If so, is Vout = VL?
 
  • #38
No, I don't see that as being correct. You haven't accounted for the zener resistance rz, and you've introduced a current variable Iz for no particular reason. An expression for Iz can be written directly using the given component values and the node voltage.

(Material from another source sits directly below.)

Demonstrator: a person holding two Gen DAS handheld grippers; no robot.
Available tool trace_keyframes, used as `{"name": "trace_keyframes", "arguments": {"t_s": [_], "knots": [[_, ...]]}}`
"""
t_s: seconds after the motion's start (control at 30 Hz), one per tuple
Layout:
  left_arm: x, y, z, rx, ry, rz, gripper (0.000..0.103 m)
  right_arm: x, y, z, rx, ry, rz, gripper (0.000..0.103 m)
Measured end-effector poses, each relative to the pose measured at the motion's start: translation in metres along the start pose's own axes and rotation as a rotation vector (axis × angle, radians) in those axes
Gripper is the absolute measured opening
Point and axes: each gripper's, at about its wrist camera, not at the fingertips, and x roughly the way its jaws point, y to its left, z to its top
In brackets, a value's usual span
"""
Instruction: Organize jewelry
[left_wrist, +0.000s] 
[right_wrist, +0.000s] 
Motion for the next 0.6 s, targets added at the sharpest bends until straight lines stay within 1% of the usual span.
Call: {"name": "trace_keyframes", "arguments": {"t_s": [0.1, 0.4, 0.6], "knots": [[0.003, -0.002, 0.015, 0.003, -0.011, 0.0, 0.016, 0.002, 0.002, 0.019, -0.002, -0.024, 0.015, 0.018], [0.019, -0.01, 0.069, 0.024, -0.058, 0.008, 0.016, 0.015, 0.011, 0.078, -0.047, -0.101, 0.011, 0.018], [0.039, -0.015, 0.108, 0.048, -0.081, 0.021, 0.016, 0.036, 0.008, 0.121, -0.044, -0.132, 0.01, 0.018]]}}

You have three voltages to work with: E, Vz, and Vout. You have three resistances to work with: Rin, RL, and rz. You shouldn't need any other variables or values.
 
  • #39
Okay, thanks for clarifying.
 
  • #40
Is this equation any better:
$$\frac{E-V_z}{R_{in}} = \frac{V_z}{rz} - \frac{V_L} {R_L}$$
 
  • #41
No. You're taking Vz as the voltage at the node, but it isn't. Vz is the zener's threshold voltage, but the zener model in use comprises the voltage source that is Vz and the series resistance. The node voltage is across those two connected in series:

upload_2017-4-15_16-19-10.png


Your node equation should involve Vout, since that's the node voltage.
 
  • #42
I was able to get the right answer using the following formula:
$$\frac{E-V_{out}}{R_{in}}=\frac{V_{out}-5}{rz} + \frac{V_{out}}{R_L}$$
 
  • #43
d3thkn1ght said:
I was able to get the right answer using the following formula:
$$\frac{E-V_{out}}{R_{in}}=\frac{V_{out}-5}{rz} + \frac{V_{out}}{R_L}$$
Yes! That's a good node equation.

After plugging in the given resistor values, what expression did you get for Vout (in terms of E)?
 
  • #44
The question wanted to know the contribution of VI which it called Vout and then the contribution from vi which was called vo.

For RL of 2K ohms:
E of 9.5 V gave a value of 5.001997004. I put in 5.1 since from my understanding the Zener diode keeps a constant voltage when open and it worked. This was before you had me work on the KCL equation.

For E of 0.05V, I got vo of .0000499251.
What I did was take the equation and get two answers, when E was 9.55 and when E was 9.45
Then I divided E(9.55)-E(9.45) by two. That was the correct answer. I don't know i I did that right but it worked. I am guessing, if I did it right, that the voltage source vi is a sine wave and sometimes has positive voltage and other times negative voltage. Thus you take the average value and that is what the vo voltage is.
 
  • #45
Okay, that works. But you could also have substituted ##E = (V_I + V_i)## and expanded the equation for ##V_{out}##, grouping it into constant DC components and an AC component involving ##V_i##. Then you'd have your DC and AC terms separated.
 
  • #46
Great to know. Thanks again for all the help.